[Data items]
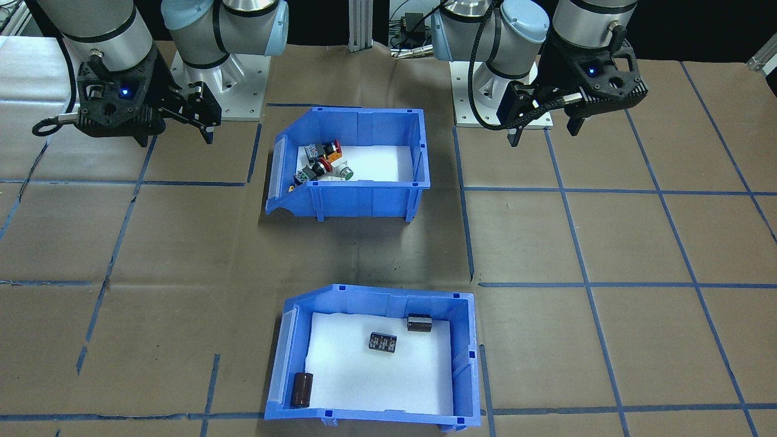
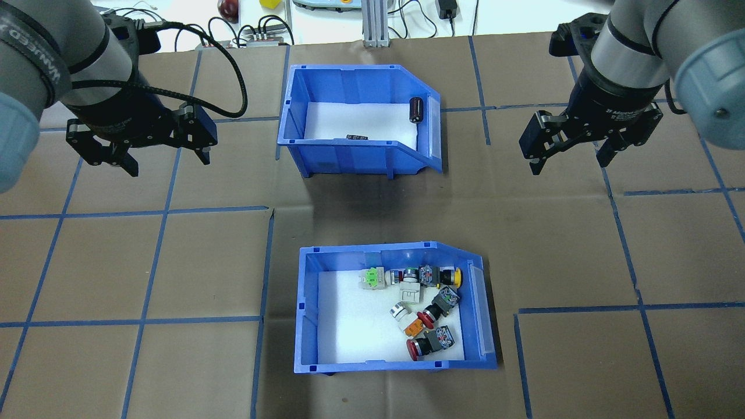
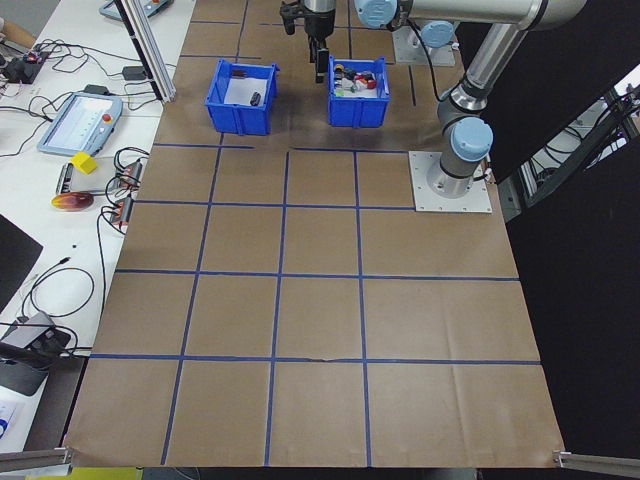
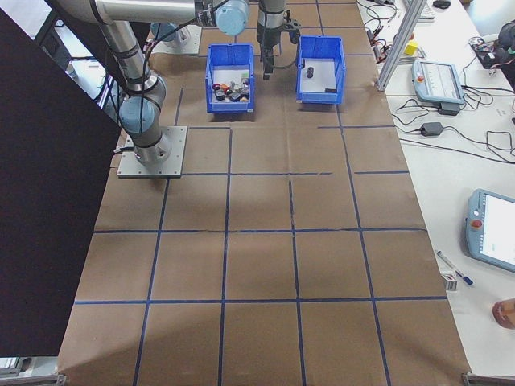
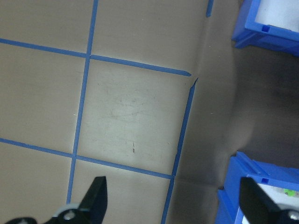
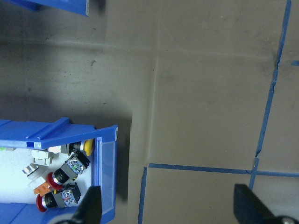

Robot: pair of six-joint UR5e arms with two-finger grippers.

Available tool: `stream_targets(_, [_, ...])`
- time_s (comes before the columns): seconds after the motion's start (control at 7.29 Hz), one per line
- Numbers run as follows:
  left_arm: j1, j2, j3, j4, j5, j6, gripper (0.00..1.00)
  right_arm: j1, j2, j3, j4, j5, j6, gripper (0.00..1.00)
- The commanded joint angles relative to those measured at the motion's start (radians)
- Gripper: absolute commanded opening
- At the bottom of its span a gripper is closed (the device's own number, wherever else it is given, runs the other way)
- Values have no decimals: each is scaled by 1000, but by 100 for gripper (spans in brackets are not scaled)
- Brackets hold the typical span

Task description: Place button box in front

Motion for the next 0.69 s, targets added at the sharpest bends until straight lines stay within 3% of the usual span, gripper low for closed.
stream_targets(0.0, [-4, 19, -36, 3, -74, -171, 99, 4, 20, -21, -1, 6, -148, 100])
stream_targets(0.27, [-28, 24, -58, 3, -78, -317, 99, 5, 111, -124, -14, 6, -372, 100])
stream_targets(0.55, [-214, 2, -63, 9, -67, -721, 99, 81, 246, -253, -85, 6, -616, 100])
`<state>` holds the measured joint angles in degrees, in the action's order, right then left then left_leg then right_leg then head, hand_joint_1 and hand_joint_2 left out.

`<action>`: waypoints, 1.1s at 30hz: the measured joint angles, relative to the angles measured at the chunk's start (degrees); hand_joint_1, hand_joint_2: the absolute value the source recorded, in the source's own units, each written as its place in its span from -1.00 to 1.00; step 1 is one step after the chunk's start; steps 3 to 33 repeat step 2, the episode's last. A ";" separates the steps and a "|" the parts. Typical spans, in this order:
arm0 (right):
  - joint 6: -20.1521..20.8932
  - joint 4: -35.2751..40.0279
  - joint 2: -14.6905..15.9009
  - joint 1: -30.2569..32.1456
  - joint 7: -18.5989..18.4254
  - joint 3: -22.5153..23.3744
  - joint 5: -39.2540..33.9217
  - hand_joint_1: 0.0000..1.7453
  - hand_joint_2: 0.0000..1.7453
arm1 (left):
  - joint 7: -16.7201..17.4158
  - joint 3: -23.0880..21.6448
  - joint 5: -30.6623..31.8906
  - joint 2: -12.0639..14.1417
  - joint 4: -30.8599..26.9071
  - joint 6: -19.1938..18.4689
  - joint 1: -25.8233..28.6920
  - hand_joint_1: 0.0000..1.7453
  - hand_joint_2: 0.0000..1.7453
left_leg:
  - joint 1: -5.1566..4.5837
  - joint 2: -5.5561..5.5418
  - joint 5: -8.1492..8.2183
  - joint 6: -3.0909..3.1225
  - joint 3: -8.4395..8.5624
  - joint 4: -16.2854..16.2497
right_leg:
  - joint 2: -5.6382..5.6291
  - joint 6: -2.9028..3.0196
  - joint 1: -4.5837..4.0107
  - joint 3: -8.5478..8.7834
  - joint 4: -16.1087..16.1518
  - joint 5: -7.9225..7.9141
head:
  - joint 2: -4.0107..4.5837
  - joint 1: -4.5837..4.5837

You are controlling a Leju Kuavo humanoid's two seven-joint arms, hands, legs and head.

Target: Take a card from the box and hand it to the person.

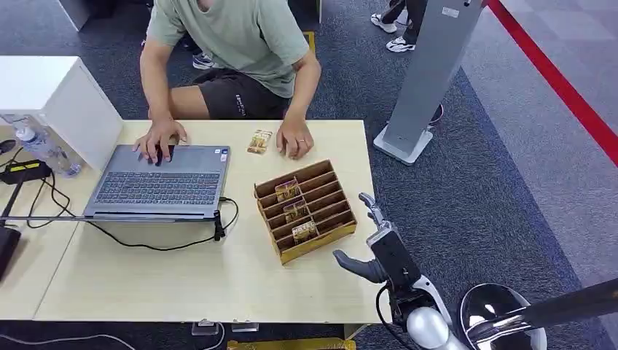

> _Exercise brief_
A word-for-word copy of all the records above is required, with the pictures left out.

> _Written answer_
Robot: pair of six-joint UR5e arms with two-finger grippers.

Available tool: `stream_targets(_, [_, ...])`
- time_s (comes before the columns): seconds after the motion's start (control at 7.29 Hz), one per line
- Numbers run as follows:
  left_arm: j1, j2, j3, j4, j5, j6, gripper (0.00..1.00)
  right_arm: j1, j2, j3, j4, j5, j6, gripper (0.00..1.00)
- The commanded joint angles relative to those measured at the motion's start (radians)
- Gripper: absolute commanded opening
- At the bottom of its span a gripper is closed (the device's own number, wherever else it is given, runs the other way)
- Values have no decimals: each is scaled by 1000, but by 100 for gripper (spans in brackets are not scaled)
- Brackets hold the typical span

Task description: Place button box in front

Motion for the next 0.69 s, targets added at the sharpest bends until straight lines stay within 3% of the usual span, gripper low for closed.
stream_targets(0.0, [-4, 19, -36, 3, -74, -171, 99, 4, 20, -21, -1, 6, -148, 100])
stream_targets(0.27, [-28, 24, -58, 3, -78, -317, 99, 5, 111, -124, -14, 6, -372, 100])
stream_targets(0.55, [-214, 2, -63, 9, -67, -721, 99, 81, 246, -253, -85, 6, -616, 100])
`<state>` holds the measured joint angles in degrees, in the action's order, right then left then left_leg then right_leg then head, hand_joint_1 and hand_joint_2 left out.

`<action>`: waypoints, 1.1s at 30hz: the measured joint angles, relative to the angles measured at the chunk's start (degrees); hand_joint_1, hand_joint_2: the absolute value the source recorded, in the source's own units, each written as its place in its span from -1.00 to 1.00; step 1 is one step after the chunk's start; steps 3 to 33 repeat step 2, the episode's last. A ";" separates the steps and a "|" the parts. Typical spans, in this order:
arm0 (right):
  - joint 6: -20.1521..20.8932
  - joint 4: -35.2751..40.0279
  - joint 2: -14.6905..15.9009
  - joint 1: -30.2569..32.1456
  - joint 7: -18.5989..18.4254
  - joint 3: -22.5153..23.3744
  - joint 5: -39.2540..33.9217
  - hand_joint_1: 0.0000..1.7453
  - hand_joint_2: 0.0000..1.7453
arm1 (left):
  - joint 7: -16.7201..17.4158
  - joint 3: -23.0880..21.6448
  - joint 5: -30.6623..31.8906
  - joint 2: -12.0639..14.1417
  - joint 4: -30.8599..26.9071
  - joint 6: -19.1938..18.4689
  - joint 1: -25.8233..28.6920
  - hand_joint_1: 0.0000..1.7453
  - hand_joint_2: 0.0000..1.7453
left_leg:
  - joint 1: -5.1566..4.5837
  - joint 2: -5.5561..5.5418
  - joint 5: -8.1492..8.2183
  - joint 6: -3.0909..3.1225
  - joint 3: -8.4395..8.5624
  - joint 4: -16.2854..16.2497
right_leg:
  - joint 2: -5.6382..5.6291
  - joint 6: -2.9028..3.0196
  - joint 1: -4.5837..4.0107
  - joint 3: -8.5478..8.7834
  - joint 4: -16.1087..16.1518
  - joint 5: -7.9225..7.9141
head:
  - joint 2: -4.0107..4.5837
  - joint 1: -4.5837..4.5837

You are controlling a Leju Kuavo humanoid's two seven-joint arms, hands, legs and head.

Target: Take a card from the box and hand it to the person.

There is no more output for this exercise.